The genetic segregation on the population level is the consequence of number fluctuations on a much smaller scale, within a thin region of reproducing pioneers at the expanding frontier. The statistical properties of the observed pattern can be described in the frame work of non-equilibrium statistical physics. The domain walls radiating out from the center of the image follow a super-diffusive random walk, and annihilate when they meet. This leads to a model of annihilating super-diffusive random walks (with “inflation”) (see experiments and theory for further details). The neutral genetic patterns found in our experiments could be a general signature of continuous range expansions in populations exhibiting moderate rates of turnover and migration. Have a look at research focus for the broader implications of our work.

Coarsening process

An illustration of the mechanism by which domains coarsen in expanding populations. (a) Four monochromatic domains are bounded by a moving frontier (black line). (b) As the colony grows further in the upward vertical direction, the domain boundaries follow wandering paths. By chance, the two domain boundaries on the left-hand side meet. As a consequence, the enclosed domain (red left-hand domain in (b)) loses contact to the population front and is, henceforth, trapped in the bulk of the colony. We model these dynamics by replacing the tips of the domain boundaries by random walkers that “live” on the growing one dimensional edge of the colony. Even though these random walkers annihilate when they meet, they have a non-zero survival probability on the growing circumference of a circular colony (inflation).

E. coli

expanding e-coli population on agar plate

E. coli colonies grown from a binary mixture of differently labeled strains show a pronounced segregation into the component strains. The meandering of the boundaries between the red and green regions can be described by a super-diffusive random walk.

S. cerevisiae

expanding yeast population on agar plate

The yeast species S. Cerevisiae exhibits much weaker levels of genetic drift compared to the bacterium E. coli, which is manifest in the much larger number of sectors.
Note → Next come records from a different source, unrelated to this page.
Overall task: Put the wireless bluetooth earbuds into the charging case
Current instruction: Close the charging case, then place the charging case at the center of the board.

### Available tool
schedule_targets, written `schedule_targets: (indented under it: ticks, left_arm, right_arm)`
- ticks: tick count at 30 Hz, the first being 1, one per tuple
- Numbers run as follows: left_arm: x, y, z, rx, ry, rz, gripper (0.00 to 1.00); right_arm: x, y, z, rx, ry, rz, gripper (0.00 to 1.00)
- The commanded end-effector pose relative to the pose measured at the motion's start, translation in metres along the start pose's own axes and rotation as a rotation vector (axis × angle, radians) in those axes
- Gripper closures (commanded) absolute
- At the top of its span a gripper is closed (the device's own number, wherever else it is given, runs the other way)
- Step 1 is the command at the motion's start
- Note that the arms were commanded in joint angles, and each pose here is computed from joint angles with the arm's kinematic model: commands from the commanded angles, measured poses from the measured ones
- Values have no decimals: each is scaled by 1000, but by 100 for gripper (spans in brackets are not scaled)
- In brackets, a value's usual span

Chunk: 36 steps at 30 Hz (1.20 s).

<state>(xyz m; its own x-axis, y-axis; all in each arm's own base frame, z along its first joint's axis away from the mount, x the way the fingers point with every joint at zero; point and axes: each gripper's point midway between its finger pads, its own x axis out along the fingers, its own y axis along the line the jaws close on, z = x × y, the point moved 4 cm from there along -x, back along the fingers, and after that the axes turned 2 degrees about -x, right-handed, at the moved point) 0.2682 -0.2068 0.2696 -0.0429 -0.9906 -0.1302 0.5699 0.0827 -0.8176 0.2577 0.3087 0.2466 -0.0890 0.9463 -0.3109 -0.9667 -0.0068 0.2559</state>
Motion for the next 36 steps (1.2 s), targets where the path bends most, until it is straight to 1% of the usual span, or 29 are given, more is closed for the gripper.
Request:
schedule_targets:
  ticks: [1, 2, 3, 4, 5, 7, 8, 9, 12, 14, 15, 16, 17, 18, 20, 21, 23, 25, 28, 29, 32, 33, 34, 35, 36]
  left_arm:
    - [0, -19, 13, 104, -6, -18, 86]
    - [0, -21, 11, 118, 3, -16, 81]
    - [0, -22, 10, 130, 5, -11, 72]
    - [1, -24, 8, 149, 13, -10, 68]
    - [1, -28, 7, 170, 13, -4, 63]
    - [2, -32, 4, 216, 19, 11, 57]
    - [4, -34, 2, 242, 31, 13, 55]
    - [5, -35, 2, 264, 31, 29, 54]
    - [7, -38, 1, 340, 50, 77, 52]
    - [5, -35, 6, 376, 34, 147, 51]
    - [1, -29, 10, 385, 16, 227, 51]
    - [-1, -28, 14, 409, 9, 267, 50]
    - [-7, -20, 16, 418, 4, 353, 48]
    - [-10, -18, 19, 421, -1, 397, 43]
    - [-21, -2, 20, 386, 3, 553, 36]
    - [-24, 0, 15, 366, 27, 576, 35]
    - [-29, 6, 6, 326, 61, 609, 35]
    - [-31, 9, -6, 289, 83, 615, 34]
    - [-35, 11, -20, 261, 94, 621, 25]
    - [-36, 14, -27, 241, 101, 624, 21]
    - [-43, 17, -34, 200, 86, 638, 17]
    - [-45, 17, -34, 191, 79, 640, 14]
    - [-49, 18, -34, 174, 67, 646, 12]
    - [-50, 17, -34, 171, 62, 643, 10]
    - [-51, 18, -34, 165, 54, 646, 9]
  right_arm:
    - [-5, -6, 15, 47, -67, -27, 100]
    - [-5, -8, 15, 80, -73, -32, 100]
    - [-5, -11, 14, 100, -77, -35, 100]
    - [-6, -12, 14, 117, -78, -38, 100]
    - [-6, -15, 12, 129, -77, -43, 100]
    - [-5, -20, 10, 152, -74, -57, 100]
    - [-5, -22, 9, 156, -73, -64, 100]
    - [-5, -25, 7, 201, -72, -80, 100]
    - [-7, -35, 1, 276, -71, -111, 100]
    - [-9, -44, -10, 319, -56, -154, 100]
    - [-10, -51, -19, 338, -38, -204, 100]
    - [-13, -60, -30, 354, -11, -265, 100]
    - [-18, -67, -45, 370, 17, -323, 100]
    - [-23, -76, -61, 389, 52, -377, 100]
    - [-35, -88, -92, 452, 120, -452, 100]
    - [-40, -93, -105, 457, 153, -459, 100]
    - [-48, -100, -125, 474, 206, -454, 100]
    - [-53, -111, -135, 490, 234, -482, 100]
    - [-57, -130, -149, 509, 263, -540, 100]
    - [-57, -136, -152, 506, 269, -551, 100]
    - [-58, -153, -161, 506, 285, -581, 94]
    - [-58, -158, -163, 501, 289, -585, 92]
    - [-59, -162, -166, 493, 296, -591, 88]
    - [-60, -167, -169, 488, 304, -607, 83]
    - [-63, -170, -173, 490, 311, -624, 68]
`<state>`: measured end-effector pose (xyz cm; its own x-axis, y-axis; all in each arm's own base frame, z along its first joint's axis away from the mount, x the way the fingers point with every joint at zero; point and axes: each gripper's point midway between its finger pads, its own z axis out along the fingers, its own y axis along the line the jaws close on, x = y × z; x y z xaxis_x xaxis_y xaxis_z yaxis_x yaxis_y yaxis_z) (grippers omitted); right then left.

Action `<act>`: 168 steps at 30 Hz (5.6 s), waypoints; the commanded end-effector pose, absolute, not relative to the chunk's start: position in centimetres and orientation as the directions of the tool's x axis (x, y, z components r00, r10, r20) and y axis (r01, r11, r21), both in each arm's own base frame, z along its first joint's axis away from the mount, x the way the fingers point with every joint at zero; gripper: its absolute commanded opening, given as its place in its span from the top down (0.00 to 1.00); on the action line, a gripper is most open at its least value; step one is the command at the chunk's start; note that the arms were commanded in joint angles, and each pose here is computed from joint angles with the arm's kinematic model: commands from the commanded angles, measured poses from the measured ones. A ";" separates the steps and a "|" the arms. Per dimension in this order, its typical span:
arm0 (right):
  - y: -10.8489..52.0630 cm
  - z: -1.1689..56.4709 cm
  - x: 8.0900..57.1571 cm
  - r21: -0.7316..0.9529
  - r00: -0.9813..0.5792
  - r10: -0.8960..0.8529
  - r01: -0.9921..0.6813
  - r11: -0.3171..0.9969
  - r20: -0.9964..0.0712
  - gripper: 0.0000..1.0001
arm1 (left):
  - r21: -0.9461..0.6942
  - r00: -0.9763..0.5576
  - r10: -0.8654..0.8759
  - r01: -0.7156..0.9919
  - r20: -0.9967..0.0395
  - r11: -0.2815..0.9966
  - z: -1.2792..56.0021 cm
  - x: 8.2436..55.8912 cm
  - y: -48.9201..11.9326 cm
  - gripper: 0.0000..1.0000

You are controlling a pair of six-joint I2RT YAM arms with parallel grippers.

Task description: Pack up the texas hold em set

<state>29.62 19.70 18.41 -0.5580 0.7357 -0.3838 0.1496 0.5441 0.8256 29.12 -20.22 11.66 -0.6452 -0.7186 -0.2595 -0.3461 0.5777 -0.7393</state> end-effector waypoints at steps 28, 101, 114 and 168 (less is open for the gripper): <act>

Spontaneous mutations and selection

expanding yeast population on agar plate with a beneficial mutation

During a range expansion, Cells compete for colonizing virgin territory. Mutations that change the expansion velocity have a strong impact on this neck-and-neck race. We currently investigate frequency and effect of these mutations (With N. Karahan, A. Murray, D. R. Nelson).

Microbial population dynamics

This movie shows the collision of two growing populations of differently labeled E.coli. The developing interface is shaped by the peculiar dynamics of the proliferating “nematic liquid” of rod-like bacteria.